▶ _INSTRUCTIONS TO FOLLOW_:
Reproduce only the lines of the material below that start at the line containing "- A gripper" and stop at the line containing "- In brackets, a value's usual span". Keep both end lines.

** MATERIAL SUPPLIED follows **

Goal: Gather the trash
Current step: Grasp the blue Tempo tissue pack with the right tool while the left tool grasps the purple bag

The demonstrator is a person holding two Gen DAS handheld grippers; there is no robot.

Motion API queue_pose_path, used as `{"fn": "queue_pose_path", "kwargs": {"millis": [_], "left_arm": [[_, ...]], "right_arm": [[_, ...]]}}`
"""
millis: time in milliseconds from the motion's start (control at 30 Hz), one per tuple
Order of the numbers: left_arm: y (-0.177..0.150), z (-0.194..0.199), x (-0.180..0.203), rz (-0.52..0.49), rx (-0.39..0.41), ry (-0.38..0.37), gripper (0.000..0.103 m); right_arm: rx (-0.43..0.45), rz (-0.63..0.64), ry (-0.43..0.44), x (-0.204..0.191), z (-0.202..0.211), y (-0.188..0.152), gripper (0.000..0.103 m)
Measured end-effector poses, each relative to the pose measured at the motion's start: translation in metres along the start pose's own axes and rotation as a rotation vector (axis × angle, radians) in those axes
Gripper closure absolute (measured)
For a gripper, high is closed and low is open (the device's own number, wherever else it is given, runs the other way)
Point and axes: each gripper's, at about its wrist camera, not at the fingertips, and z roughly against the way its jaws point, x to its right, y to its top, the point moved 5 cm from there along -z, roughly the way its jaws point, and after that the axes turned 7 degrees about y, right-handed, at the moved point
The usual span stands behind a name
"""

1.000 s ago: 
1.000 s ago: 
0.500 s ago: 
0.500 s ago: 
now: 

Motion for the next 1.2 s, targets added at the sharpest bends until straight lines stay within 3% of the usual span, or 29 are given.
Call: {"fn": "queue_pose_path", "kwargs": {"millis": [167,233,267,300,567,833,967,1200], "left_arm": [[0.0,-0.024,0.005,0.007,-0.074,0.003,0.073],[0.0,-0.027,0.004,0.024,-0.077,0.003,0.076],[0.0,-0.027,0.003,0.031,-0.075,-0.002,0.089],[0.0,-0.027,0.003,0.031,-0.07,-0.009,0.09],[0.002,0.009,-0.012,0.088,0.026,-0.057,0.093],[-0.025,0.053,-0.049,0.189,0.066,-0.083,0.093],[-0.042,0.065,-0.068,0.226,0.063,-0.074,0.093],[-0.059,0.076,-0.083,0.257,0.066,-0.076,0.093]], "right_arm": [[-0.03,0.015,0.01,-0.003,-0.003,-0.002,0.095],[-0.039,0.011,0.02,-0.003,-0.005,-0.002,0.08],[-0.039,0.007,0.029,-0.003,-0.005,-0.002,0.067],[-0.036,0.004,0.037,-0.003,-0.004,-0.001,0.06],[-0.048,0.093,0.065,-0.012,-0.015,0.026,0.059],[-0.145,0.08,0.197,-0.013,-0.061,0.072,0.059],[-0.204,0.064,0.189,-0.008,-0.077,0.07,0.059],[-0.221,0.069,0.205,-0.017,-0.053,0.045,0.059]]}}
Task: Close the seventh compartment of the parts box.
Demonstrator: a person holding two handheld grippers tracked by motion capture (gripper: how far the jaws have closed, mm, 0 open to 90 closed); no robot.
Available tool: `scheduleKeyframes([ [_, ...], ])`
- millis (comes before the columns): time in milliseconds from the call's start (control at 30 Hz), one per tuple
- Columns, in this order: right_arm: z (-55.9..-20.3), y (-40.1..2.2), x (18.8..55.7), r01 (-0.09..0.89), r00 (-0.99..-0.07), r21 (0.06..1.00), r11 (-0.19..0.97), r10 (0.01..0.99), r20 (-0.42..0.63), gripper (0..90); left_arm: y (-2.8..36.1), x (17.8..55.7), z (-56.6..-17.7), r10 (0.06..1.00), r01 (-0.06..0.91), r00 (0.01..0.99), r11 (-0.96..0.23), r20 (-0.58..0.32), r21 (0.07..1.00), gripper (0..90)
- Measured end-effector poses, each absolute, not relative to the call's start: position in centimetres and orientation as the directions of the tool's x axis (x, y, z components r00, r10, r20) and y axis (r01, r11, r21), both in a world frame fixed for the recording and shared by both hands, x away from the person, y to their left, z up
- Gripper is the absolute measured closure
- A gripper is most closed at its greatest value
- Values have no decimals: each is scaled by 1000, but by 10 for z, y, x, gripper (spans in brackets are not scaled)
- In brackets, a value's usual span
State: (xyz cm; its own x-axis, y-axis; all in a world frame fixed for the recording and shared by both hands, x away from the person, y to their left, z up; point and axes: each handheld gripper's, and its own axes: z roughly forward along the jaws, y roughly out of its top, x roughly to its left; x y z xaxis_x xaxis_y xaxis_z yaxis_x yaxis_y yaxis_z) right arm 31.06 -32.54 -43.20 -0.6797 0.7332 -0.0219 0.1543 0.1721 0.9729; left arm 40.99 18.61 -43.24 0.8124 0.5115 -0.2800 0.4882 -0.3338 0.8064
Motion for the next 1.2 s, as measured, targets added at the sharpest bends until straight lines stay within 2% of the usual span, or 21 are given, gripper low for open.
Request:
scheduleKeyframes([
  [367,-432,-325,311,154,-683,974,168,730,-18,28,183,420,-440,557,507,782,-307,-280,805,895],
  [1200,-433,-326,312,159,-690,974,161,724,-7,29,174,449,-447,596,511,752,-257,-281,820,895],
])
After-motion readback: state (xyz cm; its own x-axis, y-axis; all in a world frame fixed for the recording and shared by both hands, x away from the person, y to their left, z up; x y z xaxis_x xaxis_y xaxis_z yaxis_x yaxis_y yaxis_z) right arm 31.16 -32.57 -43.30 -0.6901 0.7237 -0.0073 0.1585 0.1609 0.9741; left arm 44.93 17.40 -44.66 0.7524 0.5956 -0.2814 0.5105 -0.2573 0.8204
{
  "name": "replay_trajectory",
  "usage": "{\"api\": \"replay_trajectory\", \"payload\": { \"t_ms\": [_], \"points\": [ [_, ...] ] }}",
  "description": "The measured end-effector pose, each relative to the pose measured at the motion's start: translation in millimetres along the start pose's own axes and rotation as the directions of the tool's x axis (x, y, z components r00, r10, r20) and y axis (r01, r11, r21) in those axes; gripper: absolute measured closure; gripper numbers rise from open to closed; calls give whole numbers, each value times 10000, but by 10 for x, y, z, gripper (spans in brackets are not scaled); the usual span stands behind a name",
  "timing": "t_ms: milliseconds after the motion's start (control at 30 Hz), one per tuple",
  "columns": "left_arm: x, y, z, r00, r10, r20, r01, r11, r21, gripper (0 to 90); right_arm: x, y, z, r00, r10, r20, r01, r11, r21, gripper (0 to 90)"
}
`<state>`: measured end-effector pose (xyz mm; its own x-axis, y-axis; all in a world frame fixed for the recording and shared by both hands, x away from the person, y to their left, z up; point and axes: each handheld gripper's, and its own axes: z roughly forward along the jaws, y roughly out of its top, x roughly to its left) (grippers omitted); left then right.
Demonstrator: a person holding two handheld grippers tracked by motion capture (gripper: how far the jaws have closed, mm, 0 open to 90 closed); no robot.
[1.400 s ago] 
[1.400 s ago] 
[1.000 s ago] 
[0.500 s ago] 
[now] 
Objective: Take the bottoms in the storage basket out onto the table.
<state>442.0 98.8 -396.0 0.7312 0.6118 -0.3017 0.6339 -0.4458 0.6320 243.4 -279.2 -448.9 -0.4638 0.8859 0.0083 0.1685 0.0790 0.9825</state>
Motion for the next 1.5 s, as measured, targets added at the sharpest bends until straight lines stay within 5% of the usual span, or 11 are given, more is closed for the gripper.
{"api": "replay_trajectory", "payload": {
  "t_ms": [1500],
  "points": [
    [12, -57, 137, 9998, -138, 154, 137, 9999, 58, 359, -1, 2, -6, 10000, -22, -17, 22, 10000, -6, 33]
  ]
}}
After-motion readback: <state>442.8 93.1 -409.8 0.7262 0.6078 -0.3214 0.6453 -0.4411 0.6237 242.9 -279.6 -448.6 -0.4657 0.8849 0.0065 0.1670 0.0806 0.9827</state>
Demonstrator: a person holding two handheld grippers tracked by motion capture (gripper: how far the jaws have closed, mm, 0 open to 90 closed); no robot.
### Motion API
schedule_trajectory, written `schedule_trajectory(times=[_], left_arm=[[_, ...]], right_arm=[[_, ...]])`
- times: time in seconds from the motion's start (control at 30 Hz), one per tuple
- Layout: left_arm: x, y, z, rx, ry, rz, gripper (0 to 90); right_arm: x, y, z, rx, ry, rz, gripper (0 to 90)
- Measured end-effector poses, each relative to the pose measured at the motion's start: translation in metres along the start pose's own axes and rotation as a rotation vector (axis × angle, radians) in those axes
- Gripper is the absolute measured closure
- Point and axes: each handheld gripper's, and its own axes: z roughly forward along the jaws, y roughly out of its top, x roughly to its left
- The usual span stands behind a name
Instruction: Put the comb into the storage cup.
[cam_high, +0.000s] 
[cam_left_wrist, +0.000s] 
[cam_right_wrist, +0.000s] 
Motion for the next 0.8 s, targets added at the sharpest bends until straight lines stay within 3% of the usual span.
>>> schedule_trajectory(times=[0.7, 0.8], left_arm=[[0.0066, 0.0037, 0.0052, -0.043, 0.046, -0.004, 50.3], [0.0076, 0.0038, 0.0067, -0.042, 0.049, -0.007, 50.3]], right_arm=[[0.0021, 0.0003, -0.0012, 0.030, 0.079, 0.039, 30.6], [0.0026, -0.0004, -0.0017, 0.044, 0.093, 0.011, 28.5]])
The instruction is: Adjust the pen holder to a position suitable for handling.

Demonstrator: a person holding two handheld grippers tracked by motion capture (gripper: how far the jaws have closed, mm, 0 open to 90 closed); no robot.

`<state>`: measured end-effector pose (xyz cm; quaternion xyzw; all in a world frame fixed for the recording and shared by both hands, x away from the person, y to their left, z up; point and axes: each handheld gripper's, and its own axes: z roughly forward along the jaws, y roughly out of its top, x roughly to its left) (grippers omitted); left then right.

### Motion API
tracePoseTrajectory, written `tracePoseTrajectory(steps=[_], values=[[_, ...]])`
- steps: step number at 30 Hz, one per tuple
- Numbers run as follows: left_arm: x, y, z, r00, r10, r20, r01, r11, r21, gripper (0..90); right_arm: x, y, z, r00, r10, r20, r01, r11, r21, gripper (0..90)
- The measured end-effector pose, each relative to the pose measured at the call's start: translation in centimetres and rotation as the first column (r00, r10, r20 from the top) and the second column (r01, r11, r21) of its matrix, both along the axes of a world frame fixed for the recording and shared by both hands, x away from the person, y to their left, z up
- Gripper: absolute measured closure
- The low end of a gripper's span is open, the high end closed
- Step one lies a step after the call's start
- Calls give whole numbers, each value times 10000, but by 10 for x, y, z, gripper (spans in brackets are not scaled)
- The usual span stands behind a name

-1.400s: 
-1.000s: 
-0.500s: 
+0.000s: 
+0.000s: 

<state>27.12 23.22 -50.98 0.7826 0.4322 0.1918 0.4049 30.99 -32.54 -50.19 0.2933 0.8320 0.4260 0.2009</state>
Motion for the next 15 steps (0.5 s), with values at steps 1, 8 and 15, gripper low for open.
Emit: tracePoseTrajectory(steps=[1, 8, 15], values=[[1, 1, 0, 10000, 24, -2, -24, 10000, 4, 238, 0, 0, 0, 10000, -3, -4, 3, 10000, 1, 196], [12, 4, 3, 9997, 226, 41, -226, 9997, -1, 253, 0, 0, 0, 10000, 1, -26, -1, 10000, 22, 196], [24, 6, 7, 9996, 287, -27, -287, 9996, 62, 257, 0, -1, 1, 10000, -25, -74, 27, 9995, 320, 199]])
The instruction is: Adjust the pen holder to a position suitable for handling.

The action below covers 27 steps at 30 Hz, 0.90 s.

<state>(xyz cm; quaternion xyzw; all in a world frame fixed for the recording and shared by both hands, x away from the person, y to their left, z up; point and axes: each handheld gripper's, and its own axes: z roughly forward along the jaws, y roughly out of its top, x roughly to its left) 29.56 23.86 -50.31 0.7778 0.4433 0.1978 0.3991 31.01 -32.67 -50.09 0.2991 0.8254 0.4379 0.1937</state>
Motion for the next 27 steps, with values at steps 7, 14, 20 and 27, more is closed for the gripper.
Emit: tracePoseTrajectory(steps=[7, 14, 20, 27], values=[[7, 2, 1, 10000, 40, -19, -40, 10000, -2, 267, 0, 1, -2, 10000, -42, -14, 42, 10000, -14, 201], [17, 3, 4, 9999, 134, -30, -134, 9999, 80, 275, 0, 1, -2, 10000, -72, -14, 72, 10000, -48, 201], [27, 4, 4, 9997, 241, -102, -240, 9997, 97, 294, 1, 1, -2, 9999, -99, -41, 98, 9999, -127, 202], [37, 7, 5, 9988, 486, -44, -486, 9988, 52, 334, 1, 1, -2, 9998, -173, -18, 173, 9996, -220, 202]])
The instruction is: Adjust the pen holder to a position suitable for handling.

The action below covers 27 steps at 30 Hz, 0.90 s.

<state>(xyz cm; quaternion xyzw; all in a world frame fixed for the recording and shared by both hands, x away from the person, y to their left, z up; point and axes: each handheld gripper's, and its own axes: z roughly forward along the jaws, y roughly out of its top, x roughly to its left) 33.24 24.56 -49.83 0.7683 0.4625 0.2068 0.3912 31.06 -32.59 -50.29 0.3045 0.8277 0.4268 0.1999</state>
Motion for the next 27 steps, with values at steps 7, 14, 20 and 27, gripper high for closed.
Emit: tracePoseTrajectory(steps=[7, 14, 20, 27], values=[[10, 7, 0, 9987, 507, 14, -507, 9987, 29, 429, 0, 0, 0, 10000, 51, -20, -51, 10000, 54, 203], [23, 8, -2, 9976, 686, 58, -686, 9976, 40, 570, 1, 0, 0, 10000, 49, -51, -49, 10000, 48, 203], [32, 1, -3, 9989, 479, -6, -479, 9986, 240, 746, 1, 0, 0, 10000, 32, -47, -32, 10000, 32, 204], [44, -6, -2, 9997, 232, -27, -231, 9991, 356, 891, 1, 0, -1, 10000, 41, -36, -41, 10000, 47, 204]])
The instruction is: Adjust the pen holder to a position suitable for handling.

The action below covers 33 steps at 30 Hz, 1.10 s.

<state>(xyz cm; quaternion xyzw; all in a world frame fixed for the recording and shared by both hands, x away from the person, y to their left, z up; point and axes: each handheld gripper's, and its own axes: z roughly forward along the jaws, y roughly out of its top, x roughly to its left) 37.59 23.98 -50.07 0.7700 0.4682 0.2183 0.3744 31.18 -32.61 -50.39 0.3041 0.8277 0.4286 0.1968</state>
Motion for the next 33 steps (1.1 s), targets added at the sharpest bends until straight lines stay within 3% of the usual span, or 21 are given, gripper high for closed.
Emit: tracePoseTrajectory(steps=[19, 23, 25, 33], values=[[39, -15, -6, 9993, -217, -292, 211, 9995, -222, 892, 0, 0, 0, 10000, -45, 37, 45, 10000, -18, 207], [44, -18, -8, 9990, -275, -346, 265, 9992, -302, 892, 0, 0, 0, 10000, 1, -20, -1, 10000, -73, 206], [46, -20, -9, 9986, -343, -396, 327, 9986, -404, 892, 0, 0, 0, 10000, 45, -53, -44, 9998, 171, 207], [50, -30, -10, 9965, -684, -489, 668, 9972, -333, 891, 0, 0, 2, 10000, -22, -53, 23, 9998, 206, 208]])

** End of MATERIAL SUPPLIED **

▶ _YOUR RESPONSE_:
- A gripper is most closed at its greatest value
- Values have no decimals: each is scaled by 1000, but by 10 for z, y, x, gripper (spans in brackets are not scaled)
- In brackets, a value's usual span

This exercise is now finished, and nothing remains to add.